* **Exercise description**
Write out the whole listing below exactly, skipping each picture.

* **Data extract**
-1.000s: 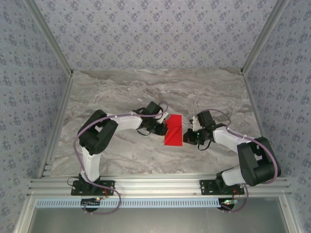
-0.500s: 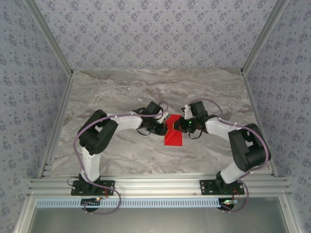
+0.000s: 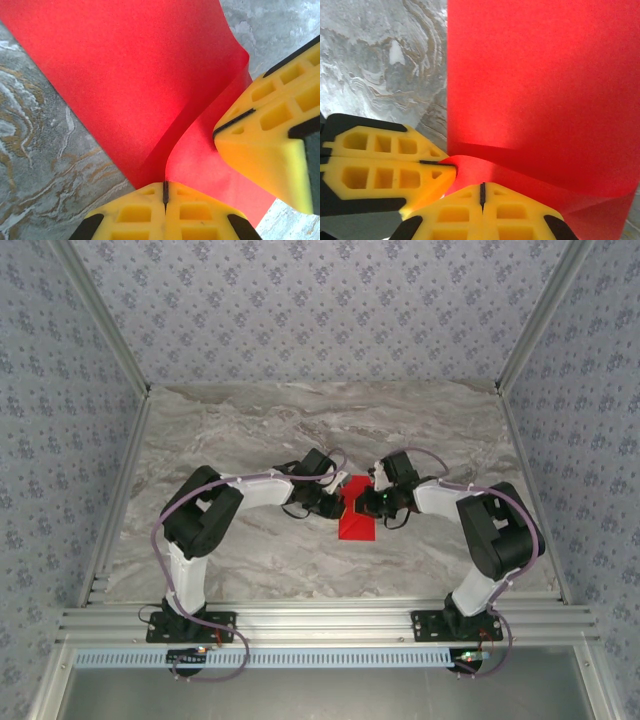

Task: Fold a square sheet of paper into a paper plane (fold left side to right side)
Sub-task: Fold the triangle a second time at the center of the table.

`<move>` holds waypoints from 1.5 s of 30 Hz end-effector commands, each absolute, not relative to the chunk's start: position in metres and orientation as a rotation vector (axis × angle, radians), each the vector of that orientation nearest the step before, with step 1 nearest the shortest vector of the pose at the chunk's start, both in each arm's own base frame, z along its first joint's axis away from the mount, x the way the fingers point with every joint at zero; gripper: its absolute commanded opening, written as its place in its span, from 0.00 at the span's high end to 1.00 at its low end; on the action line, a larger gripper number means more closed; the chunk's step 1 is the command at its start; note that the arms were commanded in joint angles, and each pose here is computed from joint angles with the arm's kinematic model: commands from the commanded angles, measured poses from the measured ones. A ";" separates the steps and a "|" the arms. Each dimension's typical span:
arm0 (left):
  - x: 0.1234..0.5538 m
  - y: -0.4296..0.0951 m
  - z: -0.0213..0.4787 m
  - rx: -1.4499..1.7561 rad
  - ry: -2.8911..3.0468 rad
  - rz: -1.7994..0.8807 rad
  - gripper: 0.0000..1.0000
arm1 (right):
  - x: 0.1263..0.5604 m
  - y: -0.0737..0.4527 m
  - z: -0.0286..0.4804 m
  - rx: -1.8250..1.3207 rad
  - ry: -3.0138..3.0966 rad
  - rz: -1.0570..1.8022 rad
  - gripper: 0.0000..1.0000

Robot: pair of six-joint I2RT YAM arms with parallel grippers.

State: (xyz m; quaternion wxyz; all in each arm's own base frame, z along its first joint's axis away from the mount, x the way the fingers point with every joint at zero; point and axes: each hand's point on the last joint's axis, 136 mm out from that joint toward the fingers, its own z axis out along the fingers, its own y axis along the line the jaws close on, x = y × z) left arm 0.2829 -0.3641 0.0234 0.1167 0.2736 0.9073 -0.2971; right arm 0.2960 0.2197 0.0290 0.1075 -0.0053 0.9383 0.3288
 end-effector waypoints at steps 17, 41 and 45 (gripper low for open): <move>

* **Task result**
-1.000s: 
-0.500s: 
+0.000s: 

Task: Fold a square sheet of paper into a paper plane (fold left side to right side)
Sub-task: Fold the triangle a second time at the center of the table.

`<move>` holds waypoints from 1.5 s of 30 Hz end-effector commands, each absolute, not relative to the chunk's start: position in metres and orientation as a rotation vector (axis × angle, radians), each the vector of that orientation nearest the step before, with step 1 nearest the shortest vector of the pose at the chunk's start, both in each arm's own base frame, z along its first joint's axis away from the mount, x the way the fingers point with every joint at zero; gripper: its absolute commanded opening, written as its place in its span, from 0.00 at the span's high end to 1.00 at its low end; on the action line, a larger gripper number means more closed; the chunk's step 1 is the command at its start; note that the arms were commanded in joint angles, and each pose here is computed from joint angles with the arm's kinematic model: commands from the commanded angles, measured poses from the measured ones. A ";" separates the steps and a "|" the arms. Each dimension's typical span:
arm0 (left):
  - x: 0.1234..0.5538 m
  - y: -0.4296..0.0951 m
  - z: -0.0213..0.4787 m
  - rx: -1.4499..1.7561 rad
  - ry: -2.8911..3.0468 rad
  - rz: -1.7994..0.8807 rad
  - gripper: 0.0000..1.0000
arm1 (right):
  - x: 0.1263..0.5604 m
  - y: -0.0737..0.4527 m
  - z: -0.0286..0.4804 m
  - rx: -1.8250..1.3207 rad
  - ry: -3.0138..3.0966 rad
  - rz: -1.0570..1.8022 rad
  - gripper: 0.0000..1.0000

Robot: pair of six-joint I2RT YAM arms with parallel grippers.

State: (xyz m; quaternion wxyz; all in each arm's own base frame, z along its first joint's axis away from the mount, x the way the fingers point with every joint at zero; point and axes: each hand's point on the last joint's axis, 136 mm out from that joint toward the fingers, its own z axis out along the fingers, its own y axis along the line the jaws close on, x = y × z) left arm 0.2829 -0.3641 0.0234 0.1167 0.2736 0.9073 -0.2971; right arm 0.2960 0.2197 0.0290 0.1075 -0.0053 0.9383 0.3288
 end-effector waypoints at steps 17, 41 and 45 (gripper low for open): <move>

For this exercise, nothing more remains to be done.